Show every line of the data that includes the word "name".
■ ■ ■ ■
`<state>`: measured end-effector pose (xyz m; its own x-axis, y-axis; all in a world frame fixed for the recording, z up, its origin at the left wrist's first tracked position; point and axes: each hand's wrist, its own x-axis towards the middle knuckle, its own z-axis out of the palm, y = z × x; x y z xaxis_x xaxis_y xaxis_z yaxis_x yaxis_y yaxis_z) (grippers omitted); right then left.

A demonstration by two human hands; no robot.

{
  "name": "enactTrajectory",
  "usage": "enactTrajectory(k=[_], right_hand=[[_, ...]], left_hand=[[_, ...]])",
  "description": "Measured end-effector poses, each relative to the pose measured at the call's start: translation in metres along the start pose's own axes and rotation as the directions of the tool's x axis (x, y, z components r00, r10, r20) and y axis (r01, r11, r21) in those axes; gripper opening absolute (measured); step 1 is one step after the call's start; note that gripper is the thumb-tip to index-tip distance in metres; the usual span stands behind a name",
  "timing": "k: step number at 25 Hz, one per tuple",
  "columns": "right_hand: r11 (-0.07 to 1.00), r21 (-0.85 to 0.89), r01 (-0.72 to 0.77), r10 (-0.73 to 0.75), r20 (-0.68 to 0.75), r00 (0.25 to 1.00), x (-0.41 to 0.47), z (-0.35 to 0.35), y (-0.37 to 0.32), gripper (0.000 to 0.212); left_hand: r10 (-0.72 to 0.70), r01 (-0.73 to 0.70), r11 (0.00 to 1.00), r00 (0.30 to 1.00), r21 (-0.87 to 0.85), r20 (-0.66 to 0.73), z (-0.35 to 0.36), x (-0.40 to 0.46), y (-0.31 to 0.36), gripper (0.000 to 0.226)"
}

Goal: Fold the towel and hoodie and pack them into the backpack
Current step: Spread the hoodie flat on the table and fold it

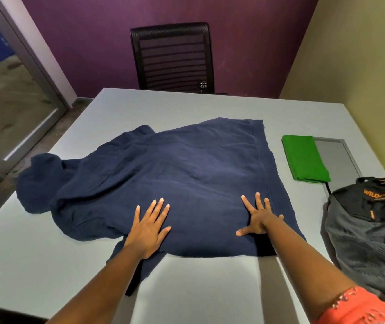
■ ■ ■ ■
The completed task —
  "name": "enactTrajectory",
  "description": "Measured end-effector poses, each relative to the pose measured at the call's start: translation in metres along the start pose's own axes and rotation as the directions of the tool's x axis (x, y, z components r00, r10, r20) and y axis (r01, r11, r21) in those axes; gripper opening absolute (measured); step 1 is one step after the call's start; note that gripper is the thumb-tip to index-tip distance in metres; the usual span stands behind a name",

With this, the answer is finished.